Another important factor contributing to Vietnam Airlines’ revenue growth is the airline’s push to attract high-revenue passengers through upgrading service quality and enhancing digital transformation. Specifically, Vietnam Airlines continues its strategy of improving service with improvements from the ground to the air, such as upgrading the quality of Business Lounge services, implementing a new method of escorting passengers to the aircraft gate, innovating the in-flight menu, applying the Airfi wireless entertainment system on the entire Airbus A321 fleet, diversifying entertainment programs, etc.
In the field of restructuring, Vietnam Airlines successfully reached an agreement to write off VND4,665 billion of debt from Pacific Airlines, contributing significantly to the consolidated profit of the Corporation. In addition, the negotiations to defer payment, cut costs and flexibly use credit limits were implemented drastically, helping to reduce cash flow pressure.
Not only ensuring business efficiency, Vietnam Airlines continues to promote its role as the national airline connecting Vietnam with the world and between regions across the country, thereby contributing to the socio-economic development of the country. The airline especially focuses on social responsibility and sustainable development through many community care activities, supporting difficult circumstances and spreading humanistic values.

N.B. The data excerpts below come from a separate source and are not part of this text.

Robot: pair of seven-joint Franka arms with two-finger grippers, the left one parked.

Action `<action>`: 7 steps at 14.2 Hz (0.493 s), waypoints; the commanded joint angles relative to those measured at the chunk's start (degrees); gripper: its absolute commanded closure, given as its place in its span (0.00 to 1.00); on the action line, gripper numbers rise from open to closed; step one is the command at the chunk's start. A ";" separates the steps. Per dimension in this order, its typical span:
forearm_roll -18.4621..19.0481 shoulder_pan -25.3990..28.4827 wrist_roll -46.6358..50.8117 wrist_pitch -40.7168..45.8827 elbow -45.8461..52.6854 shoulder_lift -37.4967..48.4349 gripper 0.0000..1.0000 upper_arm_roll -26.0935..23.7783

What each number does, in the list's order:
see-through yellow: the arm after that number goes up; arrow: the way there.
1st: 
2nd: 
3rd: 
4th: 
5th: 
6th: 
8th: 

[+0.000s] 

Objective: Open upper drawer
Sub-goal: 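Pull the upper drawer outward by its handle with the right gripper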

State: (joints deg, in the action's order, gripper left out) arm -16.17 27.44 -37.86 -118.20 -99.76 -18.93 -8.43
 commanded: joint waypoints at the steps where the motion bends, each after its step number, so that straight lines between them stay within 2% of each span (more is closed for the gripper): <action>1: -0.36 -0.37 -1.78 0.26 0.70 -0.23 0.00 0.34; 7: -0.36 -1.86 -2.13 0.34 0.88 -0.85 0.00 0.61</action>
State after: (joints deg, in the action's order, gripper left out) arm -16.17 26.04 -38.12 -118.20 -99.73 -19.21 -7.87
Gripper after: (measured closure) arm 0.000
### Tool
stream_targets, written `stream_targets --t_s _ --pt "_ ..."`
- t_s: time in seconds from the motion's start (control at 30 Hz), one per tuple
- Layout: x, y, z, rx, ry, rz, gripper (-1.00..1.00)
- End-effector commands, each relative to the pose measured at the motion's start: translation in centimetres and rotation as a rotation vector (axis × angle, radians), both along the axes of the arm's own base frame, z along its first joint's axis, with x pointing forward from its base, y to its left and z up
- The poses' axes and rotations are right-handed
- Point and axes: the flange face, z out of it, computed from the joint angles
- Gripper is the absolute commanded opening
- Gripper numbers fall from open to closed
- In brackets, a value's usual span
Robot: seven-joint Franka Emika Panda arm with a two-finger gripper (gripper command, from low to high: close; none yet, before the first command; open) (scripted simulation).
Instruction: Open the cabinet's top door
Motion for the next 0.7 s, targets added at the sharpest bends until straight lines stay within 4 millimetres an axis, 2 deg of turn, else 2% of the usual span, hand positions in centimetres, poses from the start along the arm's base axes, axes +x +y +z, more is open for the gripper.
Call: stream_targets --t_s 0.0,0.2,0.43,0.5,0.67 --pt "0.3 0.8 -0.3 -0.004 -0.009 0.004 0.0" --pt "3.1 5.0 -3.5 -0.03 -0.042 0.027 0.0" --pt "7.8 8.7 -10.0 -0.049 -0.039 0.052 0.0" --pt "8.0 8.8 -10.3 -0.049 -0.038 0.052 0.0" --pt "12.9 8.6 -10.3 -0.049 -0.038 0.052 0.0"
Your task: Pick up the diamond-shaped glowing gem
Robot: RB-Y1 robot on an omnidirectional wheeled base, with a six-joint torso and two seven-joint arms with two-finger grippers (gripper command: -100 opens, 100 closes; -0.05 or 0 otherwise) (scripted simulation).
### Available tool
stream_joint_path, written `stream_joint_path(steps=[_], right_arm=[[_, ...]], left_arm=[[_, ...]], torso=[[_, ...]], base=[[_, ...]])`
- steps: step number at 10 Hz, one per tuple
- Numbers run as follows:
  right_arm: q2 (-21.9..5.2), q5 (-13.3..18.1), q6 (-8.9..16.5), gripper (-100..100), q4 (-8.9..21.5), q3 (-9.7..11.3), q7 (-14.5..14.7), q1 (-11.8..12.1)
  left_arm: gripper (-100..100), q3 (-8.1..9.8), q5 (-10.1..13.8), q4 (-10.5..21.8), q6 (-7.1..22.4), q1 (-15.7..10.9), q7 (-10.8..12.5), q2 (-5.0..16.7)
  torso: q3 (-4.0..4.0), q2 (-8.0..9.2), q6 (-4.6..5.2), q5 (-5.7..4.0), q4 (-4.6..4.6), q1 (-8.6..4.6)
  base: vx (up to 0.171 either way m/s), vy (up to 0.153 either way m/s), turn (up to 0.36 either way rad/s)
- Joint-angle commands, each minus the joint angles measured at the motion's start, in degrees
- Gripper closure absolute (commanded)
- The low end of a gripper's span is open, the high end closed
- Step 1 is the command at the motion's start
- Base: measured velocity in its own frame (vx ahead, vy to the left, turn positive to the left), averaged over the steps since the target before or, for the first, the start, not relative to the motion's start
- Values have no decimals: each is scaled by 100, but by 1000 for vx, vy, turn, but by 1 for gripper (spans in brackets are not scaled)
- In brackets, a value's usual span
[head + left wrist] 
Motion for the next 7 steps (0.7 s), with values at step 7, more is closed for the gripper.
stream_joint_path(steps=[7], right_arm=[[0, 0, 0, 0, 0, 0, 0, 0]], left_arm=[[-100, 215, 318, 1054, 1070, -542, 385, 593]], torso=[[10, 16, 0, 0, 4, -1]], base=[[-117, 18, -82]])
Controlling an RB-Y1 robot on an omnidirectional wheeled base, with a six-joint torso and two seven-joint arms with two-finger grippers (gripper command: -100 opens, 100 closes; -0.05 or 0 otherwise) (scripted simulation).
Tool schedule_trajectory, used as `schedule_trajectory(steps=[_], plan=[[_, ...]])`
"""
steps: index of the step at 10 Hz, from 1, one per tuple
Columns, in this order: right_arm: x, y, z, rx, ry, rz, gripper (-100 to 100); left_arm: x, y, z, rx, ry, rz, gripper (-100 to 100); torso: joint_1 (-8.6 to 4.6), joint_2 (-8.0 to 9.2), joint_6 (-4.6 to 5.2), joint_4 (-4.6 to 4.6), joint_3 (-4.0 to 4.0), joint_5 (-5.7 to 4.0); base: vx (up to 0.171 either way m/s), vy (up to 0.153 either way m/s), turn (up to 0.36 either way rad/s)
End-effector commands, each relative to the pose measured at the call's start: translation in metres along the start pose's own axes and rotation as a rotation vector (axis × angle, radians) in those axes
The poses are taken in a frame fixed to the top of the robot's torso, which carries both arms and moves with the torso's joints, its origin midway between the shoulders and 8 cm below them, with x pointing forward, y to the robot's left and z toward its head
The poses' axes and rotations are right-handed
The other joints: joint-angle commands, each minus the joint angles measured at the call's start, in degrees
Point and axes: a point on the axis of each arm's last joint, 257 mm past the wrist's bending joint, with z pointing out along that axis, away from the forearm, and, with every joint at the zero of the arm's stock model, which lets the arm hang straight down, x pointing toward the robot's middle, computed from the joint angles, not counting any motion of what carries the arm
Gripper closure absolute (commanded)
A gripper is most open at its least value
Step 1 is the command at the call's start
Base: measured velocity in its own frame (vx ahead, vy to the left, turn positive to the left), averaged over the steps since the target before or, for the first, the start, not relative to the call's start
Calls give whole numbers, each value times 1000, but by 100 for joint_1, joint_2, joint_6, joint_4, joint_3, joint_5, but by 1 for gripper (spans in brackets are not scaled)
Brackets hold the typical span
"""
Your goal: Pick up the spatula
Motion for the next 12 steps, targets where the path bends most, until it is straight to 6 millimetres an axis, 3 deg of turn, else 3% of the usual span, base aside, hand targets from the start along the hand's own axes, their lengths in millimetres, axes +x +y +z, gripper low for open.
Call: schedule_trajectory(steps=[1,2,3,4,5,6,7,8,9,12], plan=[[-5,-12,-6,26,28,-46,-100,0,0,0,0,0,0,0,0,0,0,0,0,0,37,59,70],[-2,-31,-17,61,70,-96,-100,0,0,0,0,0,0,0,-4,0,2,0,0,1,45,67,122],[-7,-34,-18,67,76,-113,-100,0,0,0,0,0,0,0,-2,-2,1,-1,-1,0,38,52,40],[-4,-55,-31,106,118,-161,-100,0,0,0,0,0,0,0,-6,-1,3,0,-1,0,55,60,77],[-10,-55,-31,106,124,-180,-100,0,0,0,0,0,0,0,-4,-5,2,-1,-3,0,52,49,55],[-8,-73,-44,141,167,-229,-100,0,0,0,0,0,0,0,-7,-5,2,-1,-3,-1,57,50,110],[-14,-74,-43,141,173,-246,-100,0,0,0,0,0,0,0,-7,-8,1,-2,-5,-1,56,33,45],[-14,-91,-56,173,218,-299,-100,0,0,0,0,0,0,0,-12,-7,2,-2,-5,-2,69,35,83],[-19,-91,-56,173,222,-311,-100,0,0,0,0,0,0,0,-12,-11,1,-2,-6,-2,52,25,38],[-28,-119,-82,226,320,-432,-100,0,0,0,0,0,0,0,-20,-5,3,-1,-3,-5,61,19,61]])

Besides, by bringing the image of Vietnam to the world through aviation-tourism promotion and advertising activities, Vietnam Airlines has actively contributed to enhancing the image and position of the country and Vietnamese people in the international arena.
In the last 6 months of the year, besides some favorable factors such as the recovery of the international market, Vietnam Airlines assesses that the business environment will still have to face existing problems such as: high fuel prices, unfavorable exchange rate fluctuations, sharp increases in aircraft rental prices and a decline in domestic aircraft resources. In addition, new developments may appear such as: election results in some countries affecting world relations and development; widespread conflicts in Europe. and the Middle East; competition in the international market is increasing rapidly as international airlines increase their operations to Vietnam…

To overcome difficulties and achieve its goals, Vietnam Airlines will continue to improve service quality, focus on effective implementation of operations, prepare resources well for the future and maintain safety in operations. At the same time, the airline will focus on management and cost control in all areas, as well as have plans to build and control cash flow plans.
The airline has paid special attention to implementing the restructuring project with comprehensive solutions on restructuring assets, capital sources, investment portfolio, organizational structure and corporate governance innovation to overcome the consequences of the Covid-19 pandemic, creating a foundation for sustainable development. Vietnam Airlines expects to achieve the goal of balancing revenue and expenditure in 2024 as planned at the General Meeting of Shareholders.